Tokyo nannte ihn heute seinen Gast, vibrierte gelassen in seinen düsteren Börsennachrichten, bot ihm seine weiche vorprogrammierte Freundlichkeit und Glückseligkeit des Moments. Diese bewusste Gegen wart war es, die ihn in Tokyo betörte, die letzten Male, jetzt wieder. Er war Teil, ging mit gut beweglichen Knien, die heute nicht schmerzten, mit den vielen anderen wieder über einen der Zebrastreifen und war im Einklang mit sich wie schon lange nicht mehr. Der nasse Asphalt spielte mit den Menschen und ihren Schritten ein Spiel, die Pfützen lockten, das sanfte Klatschen, das er mit seinen Schritten verursachte, gehörte ganz ihm, für eine, zwei Sekunden, dann überließ er dies wieder dem nächsten hinter ihm. Das Nachtdunkel war die Bühne aller farbigen Werbung rundum, sanfte Berieselung, keine Aggression um ihn. Er war Gast. Auffälliger Gast, in Ruhe gelassen von Tokyo, in den Fängen von Tokyo.

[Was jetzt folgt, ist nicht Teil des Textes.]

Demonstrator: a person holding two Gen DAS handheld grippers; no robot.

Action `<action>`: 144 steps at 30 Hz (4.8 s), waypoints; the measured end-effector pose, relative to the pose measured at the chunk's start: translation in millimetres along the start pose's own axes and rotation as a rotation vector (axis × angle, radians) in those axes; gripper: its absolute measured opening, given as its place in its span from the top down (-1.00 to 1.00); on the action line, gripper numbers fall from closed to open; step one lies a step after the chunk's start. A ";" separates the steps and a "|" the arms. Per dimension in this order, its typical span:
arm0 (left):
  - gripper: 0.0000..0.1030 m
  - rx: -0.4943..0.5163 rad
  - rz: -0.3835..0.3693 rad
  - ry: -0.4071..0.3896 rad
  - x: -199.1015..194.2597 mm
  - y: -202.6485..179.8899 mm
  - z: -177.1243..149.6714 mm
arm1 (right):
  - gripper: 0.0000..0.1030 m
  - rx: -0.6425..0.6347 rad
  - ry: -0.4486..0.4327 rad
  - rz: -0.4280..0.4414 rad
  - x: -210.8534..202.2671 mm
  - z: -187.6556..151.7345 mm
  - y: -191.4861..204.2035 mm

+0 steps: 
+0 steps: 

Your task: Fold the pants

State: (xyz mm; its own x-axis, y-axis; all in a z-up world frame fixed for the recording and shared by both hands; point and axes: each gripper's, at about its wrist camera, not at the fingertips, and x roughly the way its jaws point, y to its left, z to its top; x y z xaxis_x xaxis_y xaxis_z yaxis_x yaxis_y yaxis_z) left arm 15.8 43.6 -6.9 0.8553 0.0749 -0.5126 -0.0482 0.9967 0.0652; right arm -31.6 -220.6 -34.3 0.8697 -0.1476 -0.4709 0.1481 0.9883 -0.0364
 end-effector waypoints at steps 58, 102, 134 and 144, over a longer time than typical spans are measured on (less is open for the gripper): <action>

Zum dritten Mal passierte er einen der Zebrastreifen der Kreuzung. Nun war er wieder an seinem Ausgangspunkt. Es war Magie, der er gern nachgab. Er lauschte den Wortfetzen, gedehnte japanische Silben und beistimmende Lautmalereien. Er bedauerte es nicht, nicht alles zu verstehen. Morgen oder übermorgen würde das Bedauern da sein. Aber nicht an diesem ersten Abend, der ihm allein gehörte. [...]
Nach etwa einer halben Stunde Shibuya nahm er ein Taxi und ließ sich in den Stadtteil Asakusa fahren. Der Rummelplatz mit den Bahnen und den Buden war geschlossen, der Duft der Süßigkeiten lag noch in der Nachtluft. Er ging den verlassenen verbarrikadierten Buden entlang und suchte die eine Straße mit den Werkstätten, die ihm vor zwei Jahren bei einem Abendspaziergang in diesem Quartier so gefallen hatte. Es war still, kaum Autos, immer wieder ein Fahrrad, das langsam an ihm vorbeifuhr.